§ **Required work**:
In the records that follow, the lines from the one containing "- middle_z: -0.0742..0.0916" to the one containing "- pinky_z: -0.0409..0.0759", inclusive, are to be given again exactly.

§ **Data provided**:
● ● ●

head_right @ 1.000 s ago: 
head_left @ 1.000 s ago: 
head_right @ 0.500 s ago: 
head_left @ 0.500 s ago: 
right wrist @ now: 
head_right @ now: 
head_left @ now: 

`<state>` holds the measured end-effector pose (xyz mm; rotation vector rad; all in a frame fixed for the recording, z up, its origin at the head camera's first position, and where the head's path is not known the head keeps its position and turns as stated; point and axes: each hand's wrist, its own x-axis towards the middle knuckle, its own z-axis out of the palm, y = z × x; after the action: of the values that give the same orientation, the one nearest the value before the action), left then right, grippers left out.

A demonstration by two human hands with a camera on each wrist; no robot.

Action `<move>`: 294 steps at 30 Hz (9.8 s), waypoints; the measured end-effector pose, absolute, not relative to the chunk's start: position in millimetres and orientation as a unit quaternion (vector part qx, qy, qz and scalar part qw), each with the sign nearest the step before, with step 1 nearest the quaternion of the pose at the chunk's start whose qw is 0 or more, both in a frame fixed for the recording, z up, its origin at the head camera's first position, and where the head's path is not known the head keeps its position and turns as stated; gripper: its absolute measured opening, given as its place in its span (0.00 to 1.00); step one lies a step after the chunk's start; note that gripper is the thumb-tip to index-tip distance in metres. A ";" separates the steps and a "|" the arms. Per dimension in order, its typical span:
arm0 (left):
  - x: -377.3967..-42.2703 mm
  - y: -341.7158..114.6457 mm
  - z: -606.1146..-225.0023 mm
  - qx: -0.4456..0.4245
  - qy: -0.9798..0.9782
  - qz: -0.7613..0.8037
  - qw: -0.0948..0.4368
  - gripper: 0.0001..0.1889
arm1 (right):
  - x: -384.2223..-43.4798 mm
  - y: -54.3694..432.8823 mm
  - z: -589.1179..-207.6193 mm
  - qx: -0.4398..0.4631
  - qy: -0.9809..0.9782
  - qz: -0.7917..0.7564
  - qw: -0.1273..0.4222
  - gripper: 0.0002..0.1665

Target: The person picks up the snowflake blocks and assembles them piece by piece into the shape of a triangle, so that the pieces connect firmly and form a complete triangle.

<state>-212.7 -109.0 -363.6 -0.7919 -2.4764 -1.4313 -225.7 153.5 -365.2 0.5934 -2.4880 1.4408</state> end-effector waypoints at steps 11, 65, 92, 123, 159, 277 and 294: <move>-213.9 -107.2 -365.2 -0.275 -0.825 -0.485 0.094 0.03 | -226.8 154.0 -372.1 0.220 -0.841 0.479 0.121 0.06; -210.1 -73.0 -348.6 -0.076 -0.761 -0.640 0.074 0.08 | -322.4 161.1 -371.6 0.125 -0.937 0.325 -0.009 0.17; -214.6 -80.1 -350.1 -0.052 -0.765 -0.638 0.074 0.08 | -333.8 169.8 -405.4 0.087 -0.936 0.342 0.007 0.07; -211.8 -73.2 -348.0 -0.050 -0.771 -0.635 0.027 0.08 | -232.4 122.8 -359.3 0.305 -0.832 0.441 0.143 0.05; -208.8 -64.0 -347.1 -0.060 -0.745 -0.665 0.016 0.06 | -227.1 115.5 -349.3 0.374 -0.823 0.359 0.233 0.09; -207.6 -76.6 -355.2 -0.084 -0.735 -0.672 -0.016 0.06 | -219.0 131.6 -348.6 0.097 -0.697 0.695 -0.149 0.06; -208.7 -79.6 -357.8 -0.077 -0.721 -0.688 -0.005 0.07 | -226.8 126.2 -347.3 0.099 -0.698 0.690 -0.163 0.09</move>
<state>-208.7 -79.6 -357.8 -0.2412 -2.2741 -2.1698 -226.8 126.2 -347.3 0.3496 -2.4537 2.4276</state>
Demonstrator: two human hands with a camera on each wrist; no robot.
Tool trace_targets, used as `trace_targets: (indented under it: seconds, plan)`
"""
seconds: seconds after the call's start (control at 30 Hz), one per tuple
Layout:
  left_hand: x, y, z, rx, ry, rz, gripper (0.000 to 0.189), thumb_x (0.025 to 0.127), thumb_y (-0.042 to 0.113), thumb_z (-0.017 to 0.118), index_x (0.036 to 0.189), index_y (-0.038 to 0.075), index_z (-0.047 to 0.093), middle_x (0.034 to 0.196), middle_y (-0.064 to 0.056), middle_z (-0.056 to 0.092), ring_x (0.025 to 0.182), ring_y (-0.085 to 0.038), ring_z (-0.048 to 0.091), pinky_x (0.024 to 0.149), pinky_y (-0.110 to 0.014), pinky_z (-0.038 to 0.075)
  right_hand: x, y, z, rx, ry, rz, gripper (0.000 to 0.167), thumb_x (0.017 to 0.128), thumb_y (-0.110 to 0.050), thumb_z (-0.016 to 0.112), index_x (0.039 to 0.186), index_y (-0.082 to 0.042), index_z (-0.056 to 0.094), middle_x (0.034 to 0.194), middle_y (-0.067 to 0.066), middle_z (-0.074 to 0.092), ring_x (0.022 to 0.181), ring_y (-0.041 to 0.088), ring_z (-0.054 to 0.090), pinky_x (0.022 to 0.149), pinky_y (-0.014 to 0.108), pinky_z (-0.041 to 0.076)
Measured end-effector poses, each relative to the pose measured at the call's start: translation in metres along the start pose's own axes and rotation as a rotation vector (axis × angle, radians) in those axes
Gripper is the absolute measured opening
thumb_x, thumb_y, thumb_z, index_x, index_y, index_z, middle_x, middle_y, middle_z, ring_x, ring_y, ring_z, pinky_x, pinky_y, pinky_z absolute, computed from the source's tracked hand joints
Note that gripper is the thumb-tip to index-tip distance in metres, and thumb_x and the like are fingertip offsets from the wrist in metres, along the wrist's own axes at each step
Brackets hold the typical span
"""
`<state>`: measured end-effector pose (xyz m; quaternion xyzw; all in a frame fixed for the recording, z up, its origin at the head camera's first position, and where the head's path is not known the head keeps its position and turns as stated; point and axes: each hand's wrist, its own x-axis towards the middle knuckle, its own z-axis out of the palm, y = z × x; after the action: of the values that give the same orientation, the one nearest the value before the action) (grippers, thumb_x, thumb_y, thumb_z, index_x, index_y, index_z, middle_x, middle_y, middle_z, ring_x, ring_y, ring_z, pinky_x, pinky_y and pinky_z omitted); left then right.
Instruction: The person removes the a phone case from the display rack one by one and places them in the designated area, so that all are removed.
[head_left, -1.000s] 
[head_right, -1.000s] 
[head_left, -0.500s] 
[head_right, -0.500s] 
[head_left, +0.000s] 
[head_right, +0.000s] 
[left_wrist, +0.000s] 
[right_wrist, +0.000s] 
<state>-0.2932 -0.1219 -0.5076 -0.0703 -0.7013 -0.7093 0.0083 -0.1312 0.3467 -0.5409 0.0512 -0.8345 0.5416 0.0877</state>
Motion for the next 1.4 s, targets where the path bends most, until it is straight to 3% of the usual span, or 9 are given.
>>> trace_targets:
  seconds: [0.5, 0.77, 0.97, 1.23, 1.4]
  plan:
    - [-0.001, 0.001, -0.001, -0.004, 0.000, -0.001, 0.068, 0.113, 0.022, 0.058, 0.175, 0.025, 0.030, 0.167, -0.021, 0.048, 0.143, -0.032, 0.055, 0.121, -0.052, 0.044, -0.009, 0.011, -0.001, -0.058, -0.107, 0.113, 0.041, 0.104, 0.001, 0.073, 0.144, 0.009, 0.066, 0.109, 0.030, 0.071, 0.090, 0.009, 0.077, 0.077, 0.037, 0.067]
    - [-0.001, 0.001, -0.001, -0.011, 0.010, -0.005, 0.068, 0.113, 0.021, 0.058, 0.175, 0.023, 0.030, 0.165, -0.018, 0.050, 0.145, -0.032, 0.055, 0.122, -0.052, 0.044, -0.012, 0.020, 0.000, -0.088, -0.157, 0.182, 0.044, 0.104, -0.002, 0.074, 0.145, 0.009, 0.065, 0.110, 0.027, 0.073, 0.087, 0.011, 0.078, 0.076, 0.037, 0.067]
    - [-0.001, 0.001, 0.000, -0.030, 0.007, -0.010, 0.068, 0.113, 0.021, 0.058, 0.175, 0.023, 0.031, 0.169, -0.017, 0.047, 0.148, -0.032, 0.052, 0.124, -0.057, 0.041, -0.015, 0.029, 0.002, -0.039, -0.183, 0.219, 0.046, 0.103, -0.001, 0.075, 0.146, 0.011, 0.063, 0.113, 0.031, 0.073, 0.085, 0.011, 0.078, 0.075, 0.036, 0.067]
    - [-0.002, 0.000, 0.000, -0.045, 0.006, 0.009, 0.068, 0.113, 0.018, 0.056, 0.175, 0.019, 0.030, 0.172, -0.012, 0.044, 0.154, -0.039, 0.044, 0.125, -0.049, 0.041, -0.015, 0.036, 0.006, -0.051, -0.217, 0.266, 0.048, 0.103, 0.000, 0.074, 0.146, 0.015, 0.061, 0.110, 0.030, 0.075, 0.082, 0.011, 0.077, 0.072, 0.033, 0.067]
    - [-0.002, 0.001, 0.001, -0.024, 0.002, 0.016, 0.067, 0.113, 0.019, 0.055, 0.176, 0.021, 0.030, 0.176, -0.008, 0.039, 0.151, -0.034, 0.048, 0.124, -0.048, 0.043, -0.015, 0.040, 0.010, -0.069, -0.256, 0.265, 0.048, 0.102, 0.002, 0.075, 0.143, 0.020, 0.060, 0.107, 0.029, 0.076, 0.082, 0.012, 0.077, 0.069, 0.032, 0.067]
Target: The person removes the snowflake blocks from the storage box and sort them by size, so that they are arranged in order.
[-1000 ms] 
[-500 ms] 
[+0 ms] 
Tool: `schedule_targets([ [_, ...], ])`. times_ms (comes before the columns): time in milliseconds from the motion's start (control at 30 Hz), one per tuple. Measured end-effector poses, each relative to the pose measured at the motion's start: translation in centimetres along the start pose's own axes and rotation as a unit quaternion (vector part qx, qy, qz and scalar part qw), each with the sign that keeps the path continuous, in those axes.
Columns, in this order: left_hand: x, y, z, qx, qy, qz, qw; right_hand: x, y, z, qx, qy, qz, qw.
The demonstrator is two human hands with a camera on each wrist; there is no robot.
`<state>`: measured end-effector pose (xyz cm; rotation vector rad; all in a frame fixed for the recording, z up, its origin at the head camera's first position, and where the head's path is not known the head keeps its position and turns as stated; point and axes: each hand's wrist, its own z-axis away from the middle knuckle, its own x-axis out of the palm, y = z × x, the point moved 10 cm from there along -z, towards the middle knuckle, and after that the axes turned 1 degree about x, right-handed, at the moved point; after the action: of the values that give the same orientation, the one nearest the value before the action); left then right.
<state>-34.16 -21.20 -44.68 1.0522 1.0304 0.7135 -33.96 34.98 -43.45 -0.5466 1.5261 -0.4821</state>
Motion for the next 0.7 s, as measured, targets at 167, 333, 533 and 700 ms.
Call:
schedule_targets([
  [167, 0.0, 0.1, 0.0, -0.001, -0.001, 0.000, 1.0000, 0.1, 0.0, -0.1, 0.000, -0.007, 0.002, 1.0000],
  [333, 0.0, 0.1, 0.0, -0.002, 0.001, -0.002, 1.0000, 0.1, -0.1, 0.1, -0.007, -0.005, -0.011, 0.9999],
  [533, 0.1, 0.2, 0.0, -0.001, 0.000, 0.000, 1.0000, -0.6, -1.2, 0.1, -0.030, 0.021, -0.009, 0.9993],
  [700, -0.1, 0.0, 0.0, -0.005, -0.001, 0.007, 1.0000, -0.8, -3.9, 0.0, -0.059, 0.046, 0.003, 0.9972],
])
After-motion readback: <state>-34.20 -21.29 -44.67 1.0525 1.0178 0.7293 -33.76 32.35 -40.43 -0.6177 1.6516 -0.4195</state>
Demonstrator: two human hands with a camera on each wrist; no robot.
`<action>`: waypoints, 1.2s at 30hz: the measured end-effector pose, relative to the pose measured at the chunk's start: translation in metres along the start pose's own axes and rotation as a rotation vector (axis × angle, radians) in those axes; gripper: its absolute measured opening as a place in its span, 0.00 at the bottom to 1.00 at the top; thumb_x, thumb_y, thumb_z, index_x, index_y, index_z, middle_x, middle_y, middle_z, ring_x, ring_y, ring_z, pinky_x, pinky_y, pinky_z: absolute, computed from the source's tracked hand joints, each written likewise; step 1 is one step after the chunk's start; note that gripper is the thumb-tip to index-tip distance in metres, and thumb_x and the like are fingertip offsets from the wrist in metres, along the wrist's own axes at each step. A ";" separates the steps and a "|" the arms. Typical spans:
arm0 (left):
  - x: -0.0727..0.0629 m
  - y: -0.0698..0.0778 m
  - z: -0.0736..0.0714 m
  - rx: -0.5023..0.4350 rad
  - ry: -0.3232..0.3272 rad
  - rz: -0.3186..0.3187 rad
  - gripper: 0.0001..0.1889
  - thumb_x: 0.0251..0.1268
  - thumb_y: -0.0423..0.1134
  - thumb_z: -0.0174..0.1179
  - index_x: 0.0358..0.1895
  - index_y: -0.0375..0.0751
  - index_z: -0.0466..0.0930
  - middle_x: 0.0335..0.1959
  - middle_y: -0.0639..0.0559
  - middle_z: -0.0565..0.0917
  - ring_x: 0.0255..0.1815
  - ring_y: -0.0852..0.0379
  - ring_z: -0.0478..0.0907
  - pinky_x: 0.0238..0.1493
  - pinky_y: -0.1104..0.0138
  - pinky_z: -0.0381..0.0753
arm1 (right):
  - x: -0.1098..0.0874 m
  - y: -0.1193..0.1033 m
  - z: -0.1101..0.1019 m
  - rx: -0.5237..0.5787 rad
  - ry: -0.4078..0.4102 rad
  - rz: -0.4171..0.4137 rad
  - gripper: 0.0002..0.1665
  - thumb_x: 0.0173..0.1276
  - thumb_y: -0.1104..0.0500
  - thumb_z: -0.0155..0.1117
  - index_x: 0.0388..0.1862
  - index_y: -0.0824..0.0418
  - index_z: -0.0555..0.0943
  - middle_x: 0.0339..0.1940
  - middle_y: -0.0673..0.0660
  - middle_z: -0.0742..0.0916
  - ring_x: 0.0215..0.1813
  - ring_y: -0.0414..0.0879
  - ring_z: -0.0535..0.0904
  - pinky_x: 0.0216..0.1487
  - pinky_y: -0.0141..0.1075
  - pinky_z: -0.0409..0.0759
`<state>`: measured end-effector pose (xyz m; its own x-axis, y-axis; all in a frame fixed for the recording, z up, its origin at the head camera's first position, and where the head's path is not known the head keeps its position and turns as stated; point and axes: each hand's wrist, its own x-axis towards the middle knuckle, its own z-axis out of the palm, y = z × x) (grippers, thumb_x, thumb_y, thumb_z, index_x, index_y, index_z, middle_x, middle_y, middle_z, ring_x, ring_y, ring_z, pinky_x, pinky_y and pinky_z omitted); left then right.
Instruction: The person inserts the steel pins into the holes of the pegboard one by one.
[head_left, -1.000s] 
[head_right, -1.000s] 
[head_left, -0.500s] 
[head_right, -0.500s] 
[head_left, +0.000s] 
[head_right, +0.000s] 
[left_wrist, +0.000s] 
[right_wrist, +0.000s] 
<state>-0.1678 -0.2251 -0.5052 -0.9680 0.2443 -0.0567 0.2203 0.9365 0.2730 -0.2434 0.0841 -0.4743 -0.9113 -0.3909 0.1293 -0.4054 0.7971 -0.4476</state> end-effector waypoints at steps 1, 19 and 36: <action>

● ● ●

§ **Answer for the task**:
  - middle_z: -0.0742..0.0916
  - ring_x: 0.0215..0.1813
  - ring_y: -0.0414..0.0879
  - ring_z: -0.0535..0.0904
  - pinky_x: 0.0216..0.1487
  - pinky_y: -0.0141..0.1075
  - pinky_z: -0.0409..0.0759

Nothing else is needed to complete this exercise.